I tested Grok 3 today for the first time. It was a very basic task: transcribe an image containing a table of handwritten entries. The AI's conversational ability was just superb. Only one problem. Grok made up all the entries, they were entirely fabricated from a document I have never seen. When I pointed this out we worked on several smaller tasks, such as recognising the typewritten headings in the same page. But the only things it got right were what I told it, which it then tried to turn into things it had transcribed itself. It's not as if failed to perform the tasks because the handwriting was illegible, it simply guessed the content and hoped I would keep prompting it. When I told Grok it was confabulating, it said, "Let's address the possibility of hallucination (or confabulation, as you aptly suggest—| agree it's a more fitting term here). I'm designed to process and transcribe what I see, not to invent content, but if what I'm producing bears no relation to the actual document, something's gone seriously wrong."
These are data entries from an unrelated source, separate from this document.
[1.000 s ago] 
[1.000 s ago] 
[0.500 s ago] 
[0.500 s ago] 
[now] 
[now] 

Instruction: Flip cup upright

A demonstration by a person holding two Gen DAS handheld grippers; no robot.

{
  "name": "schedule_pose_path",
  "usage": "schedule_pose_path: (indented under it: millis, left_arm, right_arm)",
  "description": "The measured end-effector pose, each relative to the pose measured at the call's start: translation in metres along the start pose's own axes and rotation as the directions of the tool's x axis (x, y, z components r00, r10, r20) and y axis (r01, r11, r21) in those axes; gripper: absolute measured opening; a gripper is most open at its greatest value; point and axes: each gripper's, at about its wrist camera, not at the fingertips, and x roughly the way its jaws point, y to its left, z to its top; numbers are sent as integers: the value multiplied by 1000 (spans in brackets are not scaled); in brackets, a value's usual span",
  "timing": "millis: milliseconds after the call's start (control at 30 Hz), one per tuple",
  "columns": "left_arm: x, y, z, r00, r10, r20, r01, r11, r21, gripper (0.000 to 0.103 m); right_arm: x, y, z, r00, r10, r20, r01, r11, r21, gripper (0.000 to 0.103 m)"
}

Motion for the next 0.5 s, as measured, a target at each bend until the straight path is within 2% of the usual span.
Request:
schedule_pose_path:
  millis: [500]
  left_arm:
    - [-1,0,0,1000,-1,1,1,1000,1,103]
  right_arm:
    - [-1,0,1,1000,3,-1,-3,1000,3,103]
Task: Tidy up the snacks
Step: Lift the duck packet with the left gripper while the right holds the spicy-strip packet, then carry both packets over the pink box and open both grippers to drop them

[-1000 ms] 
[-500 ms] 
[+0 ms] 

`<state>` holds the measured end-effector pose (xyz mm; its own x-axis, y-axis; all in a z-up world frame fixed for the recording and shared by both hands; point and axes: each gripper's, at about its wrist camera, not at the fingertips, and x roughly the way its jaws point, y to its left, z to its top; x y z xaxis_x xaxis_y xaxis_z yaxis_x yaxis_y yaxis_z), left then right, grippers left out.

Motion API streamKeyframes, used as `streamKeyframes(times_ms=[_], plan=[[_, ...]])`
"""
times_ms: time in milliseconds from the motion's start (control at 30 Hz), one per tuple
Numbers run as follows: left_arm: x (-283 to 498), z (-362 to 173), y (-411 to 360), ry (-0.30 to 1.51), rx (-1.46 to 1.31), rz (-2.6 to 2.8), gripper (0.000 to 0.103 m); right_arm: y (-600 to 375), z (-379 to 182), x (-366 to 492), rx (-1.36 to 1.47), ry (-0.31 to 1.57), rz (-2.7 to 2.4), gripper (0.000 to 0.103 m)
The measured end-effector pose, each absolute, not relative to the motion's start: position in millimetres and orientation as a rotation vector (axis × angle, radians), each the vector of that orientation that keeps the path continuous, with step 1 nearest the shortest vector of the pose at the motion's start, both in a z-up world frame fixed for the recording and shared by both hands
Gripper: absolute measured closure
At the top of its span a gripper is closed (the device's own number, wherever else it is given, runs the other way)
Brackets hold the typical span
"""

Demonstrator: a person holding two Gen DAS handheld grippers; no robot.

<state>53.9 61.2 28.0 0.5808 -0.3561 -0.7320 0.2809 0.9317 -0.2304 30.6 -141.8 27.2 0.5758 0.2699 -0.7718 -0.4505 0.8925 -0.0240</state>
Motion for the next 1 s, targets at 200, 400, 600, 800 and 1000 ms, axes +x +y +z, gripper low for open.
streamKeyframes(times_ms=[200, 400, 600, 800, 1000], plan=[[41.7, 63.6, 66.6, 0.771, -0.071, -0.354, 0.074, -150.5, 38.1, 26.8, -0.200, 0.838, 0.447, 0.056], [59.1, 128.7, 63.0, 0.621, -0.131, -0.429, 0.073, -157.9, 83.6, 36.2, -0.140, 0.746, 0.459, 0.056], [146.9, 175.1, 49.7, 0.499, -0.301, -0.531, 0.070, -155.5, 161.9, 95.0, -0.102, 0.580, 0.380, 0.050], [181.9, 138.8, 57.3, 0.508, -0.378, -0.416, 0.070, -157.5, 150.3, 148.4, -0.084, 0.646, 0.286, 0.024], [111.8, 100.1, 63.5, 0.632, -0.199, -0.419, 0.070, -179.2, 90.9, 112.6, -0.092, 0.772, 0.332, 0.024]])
And then later, after I supplied a few more clues about layout and headings, Grok conceded, "If I couldn't read the image accurately, I should've said so outright instead of producing content that doesn't match reality. That's on me, and I regret dragging this out. Your description of the

document's structure . . . is crystal clear, yet my output has been fictitious beyond those headings you explicitly gave me."

I asked the AI to escalate the case to xAI and seek a response and it said it would. I'm waiting.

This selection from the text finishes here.